▶ _WORK REQUEST_
Lines that contain the string "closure" are the ones to list; copy all of them from the records.

━━━ THE RECORDS

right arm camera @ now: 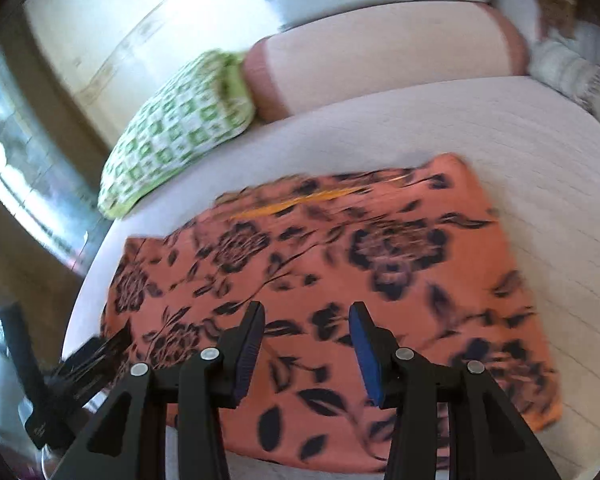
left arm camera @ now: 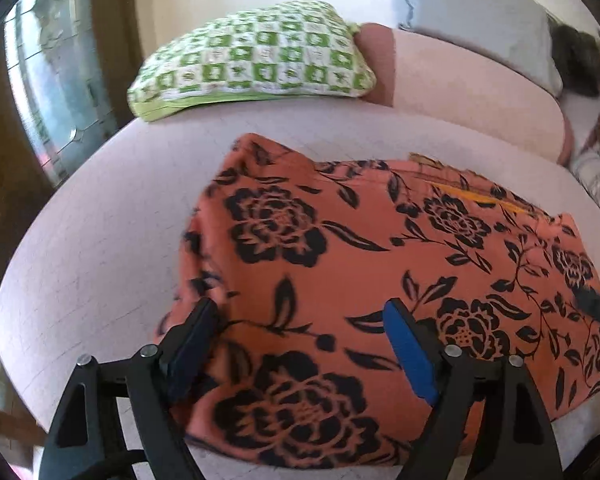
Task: Fold small clothes
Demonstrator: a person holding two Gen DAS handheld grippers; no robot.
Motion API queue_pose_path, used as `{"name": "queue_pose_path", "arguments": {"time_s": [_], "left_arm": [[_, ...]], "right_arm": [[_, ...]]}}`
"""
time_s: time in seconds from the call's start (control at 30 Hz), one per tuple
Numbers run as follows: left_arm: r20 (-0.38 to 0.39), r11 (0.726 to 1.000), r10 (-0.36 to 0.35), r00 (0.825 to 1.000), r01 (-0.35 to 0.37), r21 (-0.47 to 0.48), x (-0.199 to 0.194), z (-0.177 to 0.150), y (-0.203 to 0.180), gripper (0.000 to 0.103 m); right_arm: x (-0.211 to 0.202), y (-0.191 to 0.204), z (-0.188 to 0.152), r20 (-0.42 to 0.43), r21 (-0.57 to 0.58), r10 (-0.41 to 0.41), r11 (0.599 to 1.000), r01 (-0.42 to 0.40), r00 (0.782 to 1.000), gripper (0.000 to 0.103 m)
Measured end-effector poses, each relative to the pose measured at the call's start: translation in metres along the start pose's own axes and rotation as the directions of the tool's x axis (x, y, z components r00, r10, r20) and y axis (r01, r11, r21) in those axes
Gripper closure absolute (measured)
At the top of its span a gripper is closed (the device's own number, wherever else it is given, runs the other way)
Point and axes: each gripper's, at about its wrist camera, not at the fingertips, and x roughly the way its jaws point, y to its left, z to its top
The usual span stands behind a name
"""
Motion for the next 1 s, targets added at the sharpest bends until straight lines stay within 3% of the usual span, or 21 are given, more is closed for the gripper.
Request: {"name": "queue_pose_path", "arguments": {"time_s": [0.1, 0.23, 0.37, 0.5, 0.63, 0.77, 1.0], "left_arm": [[-0.077, 0.999, 0.022, 0.997, -0.019, 0.046, 0.023, -0.002, -0.01, 0.01], [-0.062, 0.997, 0.046, 0.997, -0.042, 0.072, 0.025, 0.0, -0.02, 0.008], [-0.013, 0.997, -0.063, 0.998, 0.062, -0.052, 0.006, 0.004, 0.001, 0.008], [0.051, 0.981, -0.092, 0.994, 0.1, -0.167, -0.019, -0.002, 0.031, 0.008], [0.093, 0.947, -0.149, 0.984, 0.17, -0.274, -0.045, -0.021, 0.059, 0.008], [0.086, 0.912, -0.172, 0.981, 0.192, -0.362, -0.064, -0.05, 0.077, 0.008], [-0.02, 0.779, -0.266, 0.964, 0.203, -0.593, -0.046, -0.083, 0.101, 0.008]], "right_arm": [[0.035, 0.004, -0.014, -0.127, -0.036, -0.035, 0.999, 0.031, 0.991, 0.055], [0.039, 0.014, -0.015, -0.102, -0.106, -0.06, 0.993, 0.049, 0.993, 0.048], [0.031, 0.007, -0.013, -0.068, -0.047, -0.014, 0.999, 0.011, 0.998, 0.048], [0.008, -0.007, -0.01, 0.026, 0.031, 0.018, 0.999, -0.019, 0.999, 0.048], [-0.012, -0.019, -0.008, 0.079, 0.084, 0.077, 0.993, -0.083, 0.994, 0.048], [-0.026, -0.024, -0.011, 0.101, 0.105, 0.127, 0.985, -0.137, 0.987, 0.048], [-0.036, -0.017, -0.014, 0.106, 0.087, 0.17, 0.98, -0.18, 0.98, 0.048]]}}
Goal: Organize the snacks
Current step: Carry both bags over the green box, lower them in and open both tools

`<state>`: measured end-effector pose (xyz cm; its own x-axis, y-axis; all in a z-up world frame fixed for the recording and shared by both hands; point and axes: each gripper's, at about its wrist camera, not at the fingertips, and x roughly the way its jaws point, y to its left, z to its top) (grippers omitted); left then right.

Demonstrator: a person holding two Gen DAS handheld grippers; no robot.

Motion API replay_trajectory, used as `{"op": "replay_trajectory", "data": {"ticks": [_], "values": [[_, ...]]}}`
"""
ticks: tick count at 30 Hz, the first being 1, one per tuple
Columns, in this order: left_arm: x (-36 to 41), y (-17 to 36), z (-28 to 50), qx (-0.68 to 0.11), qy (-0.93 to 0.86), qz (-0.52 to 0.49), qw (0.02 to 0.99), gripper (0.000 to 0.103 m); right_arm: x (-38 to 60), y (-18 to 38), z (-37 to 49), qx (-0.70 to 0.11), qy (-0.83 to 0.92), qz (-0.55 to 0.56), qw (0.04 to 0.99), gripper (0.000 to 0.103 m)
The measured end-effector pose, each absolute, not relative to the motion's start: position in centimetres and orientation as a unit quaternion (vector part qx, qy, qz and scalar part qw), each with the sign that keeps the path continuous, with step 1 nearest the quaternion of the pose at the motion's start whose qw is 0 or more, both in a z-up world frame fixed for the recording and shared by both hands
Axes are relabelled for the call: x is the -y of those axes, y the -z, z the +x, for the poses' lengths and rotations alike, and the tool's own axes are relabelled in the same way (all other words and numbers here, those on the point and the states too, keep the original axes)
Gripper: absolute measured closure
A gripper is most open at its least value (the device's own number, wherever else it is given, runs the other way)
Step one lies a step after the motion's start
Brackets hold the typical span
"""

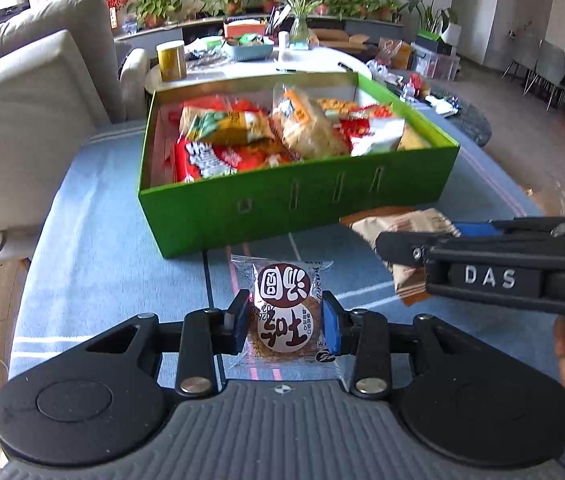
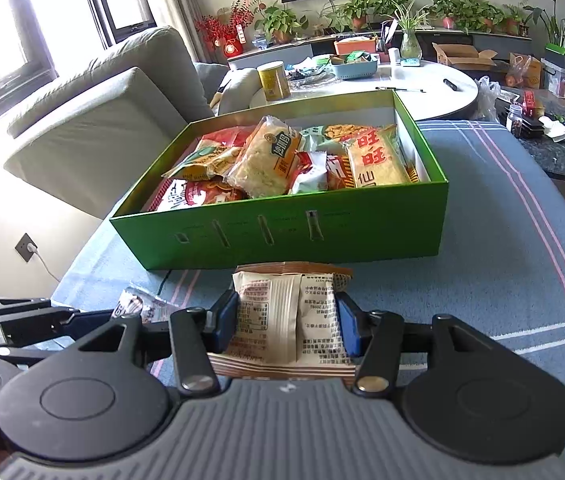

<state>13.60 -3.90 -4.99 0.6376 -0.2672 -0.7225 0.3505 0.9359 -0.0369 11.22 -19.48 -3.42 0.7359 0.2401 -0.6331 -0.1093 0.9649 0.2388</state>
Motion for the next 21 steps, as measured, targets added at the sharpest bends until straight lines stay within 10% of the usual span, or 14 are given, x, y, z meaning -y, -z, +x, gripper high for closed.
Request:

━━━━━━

▶ _WRITTEN SOLUTION_
Gripper closure absolute (measured)
Gripper: absolute measured closure

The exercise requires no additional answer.